• **Data records**:
------------

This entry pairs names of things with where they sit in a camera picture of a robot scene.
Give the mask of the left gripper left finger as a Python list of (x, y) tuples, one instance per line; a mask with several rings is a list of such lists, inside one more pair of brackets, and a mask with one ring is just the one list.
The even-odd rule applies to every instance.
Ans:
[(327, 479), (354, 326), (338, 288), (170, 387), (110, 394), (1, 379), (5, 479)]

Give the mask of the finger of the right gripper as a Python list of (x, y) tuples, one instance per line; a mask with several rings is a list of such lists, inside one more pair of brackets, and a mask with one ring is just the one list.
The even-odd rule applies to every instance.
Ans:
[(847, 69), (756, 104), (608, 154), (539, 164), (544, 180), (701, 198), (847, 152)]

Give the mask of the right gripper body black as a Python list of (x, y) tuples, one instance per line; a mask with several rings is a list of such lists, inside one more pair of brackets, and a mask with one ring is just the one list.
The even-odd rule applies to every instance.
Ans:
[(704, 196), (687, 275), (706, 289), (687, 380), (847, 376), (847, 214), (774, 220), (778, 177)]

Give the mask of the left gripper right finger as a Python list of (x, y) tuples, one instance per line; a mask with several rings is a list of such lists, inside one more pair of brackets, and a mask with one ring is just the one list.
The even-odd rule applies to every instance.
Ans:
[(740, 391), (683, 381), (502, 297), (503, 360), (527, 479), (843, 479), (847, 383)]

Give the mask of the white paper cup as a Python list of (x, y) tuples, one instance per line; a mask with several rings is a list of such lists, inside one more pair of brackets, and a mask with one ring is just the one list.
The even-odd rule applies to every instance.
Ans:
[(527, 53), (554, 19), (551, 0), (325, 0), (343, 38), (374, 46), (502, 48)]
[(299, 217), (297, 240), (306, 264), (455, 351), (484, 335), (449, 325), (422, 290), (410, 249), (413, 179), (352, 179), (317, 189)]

------------

• **Brief**: Filter the entries above down to the lines that hold the word "rings", and copy those lines.

• **Finished task**:
Give the mask of the left gripper left finger as a Python list of (x, y) tuples, one instance per line; a mask with several rings is a list of such lists, inside one more pair of brackets, and a mask with one ring is just the one list.
Give the mask of the finger of the right gripper as a Python list of (x, y) tuples, one instance per line; a mask with several rings is a list of such lists, inside one more pair of brackets, and a mask with one ring is just the one list.
Give the mask of the right gripper body black as a Python list of (x, y) tuples, one instance per line; a mask with several rings is a list of such lists, inside one more pair of brackets, and a mask with one ring is just the one list.
Give the mask of the left gripper right finger as a Python list of (x, y) tuples, one instance per line; a mask with several rings is a list of such lists, inside one more pair of brackets, and a mask with one ring is just the one list.
Give the mask of the white paper cup as a Python list of (x, y) tuples, one instance per line; a mask with several rings is a list of such lists, inside one more pair of brackets, and a mask with one ring is just the one list.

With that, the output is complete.